→ **TO DO**: Give back all of the data exactly as written.
*** Block opens ***
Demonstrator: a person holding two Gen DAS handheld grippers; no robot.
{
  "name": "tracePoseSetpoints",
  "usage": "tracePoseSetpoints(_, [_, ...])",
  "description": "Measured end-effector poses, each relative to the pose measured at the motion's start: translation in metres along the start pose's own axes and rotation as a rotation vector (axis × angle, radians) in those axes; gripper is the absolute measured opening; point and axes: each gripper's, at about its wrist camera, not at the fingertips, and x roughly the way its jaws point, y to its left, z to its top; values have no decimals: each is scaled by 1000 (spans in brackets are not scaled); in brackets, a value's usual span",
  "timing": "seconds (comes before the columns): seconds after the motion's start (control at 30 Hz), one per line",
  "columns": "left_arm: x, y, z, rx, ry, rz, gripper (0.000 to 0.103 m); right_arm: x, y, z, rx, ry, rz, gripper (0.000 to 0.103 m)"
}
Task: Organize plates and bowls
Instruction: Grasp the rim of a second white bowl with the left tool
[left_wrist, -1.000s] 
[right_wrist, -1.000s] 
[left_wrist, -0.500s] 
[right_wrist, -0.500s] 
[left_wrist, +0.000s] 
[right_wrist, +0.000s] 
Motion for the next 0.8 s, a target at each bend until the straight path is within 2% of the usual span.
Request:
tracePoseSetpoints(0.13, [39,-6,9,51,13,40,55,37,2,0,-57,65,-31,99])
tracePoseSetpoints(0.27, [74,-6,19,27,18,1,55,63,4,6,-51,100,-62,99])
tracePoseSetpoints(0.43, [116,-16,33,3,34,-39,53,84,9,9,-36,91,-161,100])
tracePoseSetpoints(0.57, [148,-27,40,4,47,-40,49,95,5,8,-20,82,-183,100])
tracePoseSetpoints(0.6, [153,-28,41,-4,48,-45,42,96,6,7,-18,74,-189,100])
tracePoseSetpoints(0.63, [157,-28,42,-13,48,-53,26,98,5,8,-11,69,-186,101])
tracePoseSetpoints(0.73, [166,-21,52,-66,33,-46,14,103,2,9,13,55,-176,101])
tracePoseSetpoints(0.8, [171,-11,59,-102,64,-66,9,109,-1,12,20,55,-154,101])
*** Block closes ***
→ **OUTPUT BELOW**:
Demonstrator: a person holding two Gen DAS handheld grippers; no robot.
{
  "name": "tracePoseSetpoints",
  "usage": "tracePoseSetpoints(_, [_, ...])",
  "description": "Measured end-effector poses, each relative to the pose measured at the motion's start: translation in metres along the start pose's own axes and rotation as a rotation vector (axis × angle, radians) in those axes; gripper is the absolute measured opening; point and axes: each gripper's, at about its wrist camera, not at the fingertips, and x roughly the way its jaws point, y to its left, z to its top; values have no decimals: each is scaled by 1000 (spans in brackets are not scaled); in brackets, a value's usual span",
  "timing": "seconds (comes before the columns): seconds after the motion's start (control at 30 Hz), one per line",
  "columns": "left_arm: x, y, z, rx, ry, rz, gripper (0.000 to 0.103 m); right_arm: x, y, z, rx, ry, rz, gripper (0.000 to 0.103 m)"
}
Task: Organize plates and bowls
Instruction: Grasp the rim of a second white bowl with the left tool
[left_wrist, -1.000s] 
[right_wrist, -1.000s] 
[left_wrist, -0.500s] 
[right_wrist, -0.500s] 
[left_wrist, +0.000s] 
[right_wrist, +0.000s] 
Motion for the next 0.8 s, a target at each bend until the straight path is within 2% of the usual span.
Request:
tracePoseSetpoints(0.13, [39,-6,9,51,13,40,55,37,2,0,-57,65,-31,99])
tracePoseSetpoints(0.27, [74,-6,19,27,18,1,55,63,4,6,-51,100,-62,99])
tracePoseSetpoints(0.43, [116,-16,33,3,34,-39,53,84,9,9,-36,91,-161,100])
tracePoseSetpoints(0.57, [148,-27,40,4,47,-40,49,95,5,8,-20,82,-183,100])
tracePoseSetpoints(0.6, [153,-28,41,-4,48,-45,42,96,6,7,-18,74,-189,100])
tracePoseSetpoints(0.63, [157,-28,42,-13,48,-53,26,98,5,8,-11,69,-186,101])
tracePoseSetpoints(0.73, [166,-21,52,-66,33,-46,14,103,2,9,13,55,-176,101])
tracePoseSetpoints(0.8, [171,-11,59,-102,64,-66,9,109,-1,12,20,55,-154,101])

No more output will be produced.